■ What is required ■
Where a line in the listing contains the string "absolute", copy that line out.

[Start of section]

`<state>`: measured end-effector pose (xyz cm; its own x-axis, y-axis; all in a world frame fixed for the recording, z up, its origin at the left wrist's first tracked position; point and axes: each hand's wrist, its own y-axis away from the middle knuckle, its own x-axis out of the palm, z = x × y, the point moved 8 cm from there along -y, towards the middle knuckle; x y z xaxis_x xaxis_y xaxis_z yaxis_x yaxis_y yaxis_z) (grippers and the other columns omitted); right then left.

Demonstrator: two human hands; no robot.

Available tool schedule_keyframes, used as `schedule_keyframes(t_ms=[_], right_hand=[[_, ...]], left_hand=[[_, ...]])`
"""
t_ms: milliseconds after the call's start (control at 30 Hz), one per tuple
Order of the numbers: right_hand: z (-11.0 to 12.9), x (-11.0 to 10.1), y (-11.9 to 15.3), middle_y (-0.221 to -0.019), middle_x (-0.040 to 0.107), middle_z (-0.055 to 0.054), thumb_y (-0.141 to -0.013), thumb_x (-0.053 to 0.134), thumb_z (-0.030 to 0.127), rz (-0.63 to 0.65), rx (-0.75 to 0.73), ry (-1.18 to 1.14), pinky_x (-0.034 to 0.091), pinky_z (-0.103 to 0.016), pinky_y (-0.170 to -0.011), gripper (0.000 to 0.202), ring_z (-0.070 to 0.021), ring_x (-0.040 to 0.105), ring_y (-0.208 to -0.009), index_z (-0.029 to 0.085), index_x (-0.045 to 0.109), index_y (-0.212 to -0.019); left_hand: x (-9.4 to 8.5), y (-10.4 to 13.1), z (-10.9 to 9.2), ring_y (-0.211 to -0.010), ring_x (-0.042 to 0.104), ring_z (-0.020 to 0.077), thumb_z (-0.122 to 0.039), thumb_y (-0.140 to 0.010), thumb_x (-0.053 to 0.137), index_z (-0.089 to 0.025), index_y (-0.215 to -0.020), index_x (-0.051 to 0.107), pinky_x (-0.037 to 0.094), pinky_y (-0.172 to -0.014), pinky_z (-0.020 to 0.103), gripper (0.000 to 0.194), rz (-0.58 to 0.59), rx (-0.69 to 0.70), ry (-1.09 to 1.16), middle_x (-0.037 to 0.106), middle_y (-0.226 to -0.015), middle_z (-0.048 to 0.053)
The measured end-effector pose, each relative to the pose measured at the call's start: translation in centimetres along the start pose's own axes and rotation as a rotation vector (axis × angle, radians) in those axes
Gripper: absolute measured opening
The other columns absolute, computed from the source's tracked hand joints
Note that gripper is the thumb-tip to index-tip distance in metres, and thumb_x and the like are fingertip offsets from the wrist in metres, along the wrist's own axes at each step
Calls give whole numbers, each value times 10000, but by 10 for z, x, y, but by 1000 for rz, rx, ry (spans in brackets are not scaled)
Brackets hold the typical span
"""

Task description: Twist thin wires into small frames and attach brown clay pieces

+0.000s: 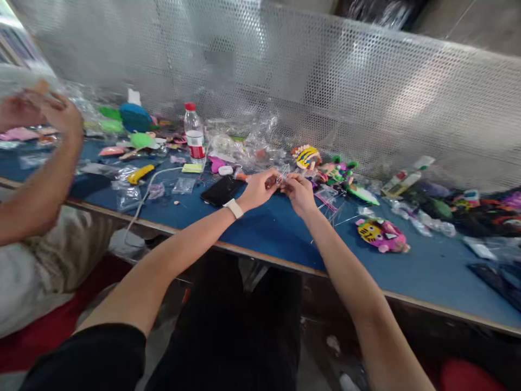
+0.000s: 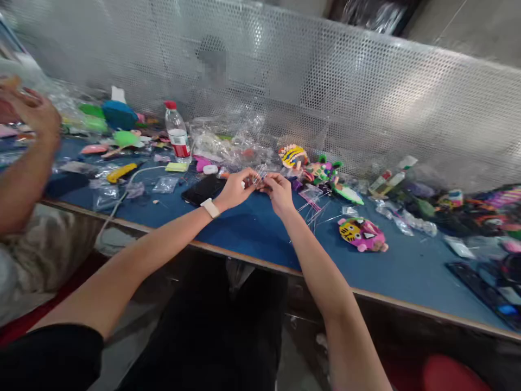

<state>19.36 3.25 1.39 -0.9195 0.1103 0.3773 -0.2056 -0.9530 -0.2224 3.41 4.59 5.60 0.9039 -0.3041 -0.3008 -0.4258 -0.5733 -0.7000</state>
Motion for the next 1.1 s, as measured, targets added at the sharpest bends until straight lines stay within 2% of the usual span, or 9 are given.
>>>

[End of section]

■ Answer box ■
Gripper: absolute measured opening
The other columns absolute, computed from the source's tracked hand joints

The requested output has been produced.